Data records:
☆ ☆ ☆ ☆ ☆

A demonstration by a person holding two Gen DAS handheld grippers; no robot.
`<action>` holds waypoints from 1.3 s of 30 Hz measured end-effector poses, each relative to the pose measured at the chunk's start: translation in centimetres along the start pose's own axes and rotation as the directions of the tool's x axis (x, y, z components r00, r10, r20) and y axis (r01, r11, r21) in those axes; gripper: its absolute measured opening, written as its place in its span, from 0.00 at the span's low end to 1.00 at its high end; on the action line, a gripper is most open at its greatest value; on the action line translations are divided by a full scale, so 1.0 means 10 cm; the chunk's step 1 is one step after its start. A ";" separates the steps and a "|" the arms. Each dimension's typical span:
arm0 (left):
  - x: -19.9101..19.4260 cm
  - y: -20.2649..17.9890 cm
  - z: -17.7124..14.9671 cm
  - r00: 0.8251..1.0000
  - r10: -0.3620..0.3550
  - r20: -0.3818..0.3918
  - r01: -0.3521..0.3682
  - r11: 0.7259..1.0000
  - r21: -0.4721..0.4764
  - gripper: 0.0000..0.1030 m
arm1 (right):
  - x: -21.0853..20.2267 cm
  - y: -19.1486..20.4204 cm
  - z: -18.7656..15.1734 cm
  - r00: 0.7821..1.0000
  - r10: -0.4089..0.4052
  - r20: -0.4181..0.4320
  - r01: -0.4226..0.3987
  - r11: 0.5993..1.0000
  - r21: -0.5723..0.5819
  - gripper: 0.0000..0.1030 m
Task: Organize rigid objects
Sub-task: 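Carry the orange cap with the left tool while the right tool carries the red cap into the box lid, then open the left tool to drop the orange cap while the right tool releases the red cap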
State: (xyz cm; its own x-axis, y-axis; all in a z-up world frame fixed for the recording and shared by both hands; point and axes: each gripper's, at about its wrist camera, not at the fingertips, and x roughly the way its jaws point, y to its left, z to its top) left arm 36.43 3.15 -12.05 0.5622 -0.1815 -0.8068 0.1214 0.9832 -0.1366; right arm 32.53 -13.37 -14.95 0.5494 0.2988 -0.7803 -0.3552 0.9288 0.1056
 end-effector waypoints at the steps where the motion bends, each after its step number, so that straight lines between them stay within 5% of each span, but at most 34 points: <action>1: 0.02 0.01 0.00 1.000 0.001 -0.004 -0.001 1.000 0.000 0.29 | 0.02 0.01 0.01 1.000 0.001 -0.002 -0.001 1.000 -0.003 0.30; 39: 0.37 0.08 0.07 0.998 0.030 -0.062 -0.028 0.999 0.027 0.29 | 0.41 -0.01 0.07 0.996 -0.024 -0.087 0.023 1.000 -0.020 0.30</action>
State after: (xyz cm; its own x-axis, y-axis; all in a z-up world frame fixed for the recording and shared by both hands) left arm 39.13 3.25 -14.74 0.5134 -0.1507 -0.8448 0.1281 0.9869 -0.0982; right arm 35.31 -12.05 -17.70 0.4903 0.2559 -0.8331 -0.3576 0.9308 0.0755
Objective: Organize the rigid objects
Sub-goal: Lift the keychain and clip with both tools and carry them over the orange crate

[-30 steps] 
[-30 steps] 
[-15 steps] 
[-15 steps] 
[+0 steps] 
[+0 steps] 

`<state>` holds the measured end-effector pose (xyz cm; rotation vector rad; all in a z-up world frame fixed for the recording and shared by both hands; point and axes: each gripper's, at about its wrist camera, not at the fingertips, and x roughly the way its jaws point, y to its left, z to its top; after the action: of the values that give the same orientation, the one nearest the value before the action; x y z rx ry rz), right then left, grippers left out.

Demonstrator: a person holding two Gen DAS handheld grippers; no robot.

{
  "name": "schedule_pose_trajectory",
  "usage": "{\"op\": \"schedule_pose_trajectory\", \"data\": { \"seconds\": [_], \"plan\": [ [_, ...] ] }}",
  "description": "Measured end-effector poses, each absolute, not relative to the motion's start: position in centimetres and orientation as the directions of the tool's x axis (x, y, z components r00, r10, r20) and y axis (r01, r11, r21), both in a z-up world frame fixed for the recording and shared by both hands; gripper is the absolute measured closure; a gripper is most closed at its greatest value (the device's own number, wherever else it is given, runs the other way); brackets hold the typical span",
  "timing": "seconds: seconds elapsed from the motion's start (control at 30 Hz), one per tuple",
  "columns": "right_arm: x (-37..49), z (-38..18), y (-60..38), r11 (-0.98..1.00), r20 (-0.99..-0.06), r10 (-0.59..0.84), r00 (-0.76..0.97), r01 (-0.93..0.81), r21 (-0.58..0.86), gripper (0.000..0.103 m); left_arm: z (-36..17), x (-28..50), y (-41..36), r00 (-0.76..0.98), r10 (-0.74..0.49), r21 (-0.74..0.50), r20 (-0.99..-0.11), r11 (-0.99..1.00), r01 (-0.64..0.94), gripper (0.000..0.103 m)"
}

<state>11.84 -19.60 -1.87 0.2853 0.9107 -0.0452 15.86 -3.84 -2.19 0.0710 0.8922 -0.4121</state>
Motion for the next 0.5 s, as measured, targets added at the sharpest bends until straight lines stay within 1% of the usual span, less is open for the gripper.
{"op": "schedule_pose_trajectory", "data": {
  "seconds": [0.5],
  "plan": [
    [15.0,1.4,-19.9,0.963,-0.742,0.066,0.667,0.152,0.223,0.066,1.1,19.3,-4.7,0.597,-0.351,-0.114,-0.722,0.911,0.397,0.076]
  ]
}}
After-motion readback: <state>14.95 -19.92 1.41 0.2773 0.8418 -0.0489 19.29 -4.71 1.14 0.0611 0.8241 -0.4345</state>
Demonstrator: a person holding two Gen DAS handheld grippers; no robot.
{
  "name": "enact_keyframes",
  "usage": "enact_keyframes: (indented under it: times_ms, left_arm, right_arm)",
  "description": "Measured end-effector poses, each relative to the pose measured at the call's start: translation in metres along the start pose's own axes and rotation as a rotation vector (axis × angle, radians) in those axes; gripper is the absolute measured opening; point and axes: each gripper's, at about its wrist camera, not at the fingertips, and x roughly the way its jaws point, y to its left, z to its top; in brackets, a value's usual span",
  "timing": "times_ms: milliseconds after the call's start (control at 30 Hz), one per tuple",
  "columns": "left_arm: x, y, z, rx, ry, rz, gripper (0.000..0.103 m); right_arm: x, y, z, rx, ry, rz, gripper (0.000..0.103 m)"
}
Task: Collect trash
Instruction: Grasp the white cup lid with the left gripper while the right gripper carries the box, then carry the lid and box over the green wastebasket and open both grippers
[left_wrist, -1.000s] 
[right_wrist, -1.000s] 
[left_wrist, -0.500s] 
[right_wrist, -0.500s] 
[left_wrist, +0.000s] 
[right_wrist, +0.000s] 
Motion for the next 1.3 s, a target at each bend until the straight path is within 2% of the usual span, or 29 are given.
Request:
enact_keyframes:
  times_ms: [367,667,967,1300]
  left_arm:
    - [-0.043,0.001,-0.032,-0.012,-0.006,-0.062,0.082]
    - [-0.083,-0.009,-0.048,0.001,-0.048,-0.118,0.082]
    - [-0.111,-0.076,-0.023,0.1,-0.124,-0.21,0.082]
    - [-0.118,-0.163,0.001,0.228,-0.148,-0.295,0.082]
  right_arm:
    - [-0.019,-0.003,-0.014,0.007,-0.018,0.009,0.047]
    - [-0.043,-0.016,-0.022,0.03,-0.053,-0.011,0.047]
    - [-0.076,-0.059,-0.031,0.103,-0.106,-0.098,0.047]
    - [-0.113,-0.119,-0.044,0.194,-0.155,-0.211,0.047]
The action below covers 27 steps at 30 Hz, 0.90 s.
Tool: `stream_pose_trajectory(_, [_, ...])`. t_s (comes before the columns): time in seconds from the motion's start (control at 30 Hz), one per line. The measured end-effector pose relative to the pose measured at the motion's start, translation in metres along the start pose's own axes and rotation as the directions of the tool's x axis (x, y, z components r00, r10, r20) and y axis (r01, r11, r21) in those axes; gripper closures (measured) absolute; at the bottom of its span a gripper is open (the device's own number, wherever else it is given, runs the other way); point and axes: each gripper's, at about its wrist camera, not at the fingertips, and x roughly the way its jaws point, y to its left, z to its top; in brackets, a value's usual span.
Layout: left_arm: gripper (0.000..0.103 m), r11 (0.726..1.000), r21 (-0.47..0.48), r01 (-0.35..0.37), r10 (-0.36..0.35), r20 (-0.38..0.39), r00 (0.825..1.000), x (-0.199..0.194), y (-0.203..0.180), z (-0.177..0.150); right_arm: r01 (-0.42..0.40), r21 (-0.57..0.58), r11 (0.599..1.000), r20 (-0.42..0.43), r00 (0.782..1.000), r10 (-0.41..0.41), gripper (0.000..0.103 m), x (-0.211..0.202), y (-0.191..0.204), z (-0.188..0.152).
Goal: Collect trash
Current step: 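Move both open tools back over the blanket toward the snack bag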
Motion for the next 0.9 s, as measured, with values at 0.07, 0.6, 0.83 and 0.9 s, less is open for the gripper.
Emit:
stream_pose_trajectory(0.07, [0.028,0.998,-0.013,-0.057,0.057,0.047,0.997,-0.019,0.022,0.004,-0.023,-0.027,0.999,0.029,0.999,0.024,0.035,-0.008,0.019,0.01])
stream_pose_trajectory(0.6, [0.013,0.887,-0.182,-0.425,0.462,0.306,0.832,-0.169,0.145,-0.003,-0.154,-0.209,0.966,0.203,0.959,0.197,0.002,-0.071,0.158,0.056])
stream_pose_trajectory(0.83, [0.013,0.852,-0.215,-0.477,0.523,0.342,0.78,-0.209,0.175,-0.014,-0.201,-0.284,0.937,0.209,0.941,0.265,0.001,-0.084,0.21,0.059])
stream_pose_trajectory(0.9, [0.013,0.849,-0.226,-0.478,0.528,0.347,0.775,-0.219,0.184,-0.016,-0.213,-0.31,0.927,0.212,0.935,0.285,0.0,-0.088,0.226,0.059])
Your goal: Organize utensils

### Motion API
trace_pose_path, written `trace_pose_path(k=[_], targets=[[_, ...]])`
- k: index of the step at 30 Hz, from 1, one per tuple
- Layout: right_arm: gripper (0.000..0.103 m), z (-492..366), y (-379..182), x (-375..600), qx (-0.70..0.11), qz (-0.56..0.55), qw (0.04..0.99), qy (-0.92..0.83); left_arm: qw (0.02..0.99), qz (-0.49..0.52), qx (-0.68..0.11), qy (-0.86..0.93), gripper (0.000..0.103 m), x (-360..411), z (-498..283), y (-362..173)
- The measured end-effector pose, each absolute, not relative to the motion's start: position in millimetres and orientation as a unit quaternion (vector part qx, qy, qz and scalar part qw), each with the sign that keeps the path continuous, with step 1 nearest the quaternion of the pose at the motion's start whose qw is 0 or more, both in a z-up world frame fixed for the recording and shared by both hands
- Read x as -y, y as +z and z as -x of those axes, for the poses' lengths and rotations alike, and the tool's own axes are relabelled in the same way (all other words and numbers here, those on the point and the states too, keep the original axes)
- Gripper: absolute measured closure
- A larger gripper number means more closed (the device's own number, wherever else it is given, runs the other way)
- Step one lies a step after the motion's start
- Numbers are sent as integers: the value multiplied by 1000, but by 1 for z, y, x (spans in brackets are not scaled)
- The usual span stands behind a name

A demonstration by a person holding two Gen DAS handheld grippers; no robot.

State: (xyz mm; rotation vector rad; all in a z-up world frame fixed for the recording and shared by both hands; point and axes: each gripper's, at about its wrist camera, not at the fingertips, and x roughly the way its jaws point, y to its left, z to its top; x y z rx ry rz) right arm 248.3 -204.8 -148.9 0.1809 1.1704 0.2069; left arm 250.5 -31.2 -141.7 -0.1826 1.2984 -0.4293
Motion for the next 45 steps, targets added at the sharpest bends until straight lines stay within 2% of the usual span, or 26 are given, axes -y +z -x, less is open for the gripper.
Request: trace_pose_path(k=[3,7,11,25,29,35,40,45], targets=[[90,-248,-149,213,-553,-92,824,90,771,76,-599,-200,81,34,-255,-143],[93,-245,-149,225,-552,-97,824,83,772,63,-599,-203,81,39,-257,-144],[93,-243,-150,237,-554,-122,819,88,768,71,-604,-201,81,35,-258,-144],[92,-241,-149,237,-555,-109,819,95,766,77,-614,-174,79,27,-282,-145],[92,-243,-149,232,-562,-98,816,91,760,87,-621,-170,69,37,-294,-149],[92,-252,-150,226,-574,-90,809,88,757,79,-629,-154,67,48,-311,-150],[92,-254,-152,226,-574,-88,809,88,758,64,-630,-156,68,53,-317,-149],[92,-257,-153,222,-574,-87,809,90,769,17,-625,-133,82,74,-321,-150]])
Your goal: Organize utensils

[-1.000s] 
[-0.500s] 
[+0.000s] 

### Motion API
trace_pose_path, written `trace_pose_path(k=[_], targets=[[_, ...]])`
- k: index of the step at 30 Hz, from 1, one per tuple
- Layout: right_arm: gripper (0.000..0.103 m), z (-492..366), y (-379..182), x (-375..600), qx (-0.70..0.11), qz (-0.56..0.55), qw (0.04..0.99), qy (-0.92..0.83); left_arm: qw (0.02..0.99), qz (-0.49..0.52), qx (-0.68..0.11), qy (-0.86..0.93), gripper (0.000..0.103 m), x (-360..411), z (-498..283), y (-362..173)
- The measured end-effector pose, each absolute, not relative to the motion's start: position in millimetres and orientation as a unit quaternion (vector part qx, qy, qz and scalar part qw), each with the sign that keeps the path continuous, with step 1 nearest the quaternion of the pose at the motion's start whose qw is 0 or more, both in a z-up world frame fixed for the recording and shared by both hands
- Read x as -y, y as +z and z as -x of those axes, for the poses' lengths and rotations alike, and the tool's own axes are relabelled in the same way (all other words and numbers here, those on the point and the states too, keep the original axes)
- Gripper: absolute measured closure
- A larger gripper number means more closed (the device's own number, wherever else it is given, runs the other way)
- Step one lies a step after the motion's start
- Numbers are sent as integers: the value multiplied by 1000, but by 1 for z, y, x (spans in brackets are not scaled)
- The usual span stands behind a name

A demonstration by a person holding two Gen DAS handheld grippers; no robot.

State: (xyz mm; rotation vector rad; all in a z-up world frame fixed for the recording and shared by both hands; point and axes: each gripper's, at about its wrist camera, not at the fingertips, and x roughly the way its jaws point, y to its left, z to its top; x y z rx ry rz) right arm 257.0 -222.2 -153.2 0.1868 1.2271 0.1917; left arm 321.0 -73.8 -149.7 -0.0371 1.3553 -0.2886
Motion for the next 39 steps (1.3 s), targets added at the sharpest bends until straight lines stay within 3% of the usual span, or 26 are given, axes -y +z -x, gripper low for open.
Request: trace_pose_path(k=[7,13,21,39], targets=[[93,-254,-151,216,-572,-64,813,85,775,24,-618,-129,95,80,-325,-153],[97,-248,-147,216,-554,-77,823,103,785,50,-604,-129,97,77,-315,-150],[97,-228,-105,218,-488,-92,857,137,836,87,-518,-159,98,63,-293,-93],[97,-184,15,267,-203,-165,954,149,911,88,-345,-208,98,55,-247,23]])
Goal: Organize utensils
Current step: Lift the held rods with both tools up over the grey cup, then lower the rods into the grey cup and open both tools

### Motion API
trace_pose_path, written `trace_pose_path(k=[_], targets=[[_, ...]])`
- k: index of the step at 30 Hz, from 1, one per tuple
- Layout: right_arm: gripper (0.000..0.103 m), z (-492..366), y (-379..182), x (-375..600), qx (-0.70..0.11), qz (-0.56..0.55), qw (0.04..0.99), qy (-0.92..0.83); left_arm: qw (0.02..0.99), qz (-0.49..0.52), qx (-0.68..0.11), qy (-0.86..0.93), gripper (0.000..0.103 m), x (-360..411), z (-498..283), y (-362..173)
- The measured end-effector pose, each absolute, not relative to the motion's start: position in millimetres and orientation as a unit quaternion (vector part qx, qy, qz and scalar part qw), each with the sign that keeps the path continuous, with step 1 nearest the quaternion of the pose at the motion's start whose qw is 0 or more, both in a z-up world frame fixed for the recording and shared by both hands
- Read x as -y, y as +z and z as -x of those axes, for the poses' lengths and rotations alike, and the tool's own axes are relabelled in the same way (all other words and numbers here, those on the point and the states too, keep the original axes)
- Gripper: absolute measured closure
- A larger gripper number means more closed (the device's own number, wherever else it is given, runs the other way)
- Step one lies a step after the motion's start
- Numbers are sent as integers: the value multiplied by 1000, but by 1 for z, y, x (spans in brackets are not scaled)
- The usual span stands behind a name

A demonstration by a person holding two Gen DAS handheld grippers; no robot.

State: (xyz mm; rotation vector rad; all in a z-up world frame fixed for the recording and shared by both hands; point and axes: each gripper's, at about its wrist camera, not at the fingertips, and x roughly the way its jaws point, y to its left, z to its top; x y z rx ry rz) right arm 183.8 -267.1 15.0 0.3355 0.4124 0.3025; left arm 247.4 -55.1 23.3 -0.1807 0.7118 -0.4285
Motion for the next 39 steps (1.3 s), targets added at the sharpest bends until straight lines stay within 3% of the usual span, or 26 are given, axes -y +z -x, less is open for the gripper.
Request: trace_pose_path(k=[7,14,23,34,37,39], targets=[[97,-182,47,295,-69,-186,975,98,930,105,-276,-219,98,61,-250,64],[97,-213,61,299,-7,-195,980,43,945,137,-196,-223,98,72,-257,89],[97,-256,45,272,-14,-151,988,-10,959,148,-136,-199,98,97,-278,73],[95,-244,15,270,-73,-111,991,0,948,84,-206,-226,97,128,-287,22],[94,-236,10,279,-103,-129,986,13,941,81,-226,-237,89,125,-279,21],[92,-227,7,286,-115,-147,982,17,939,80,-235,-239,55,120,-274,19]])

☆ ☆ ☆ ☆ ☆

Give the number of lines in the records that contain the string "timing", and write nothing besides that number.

2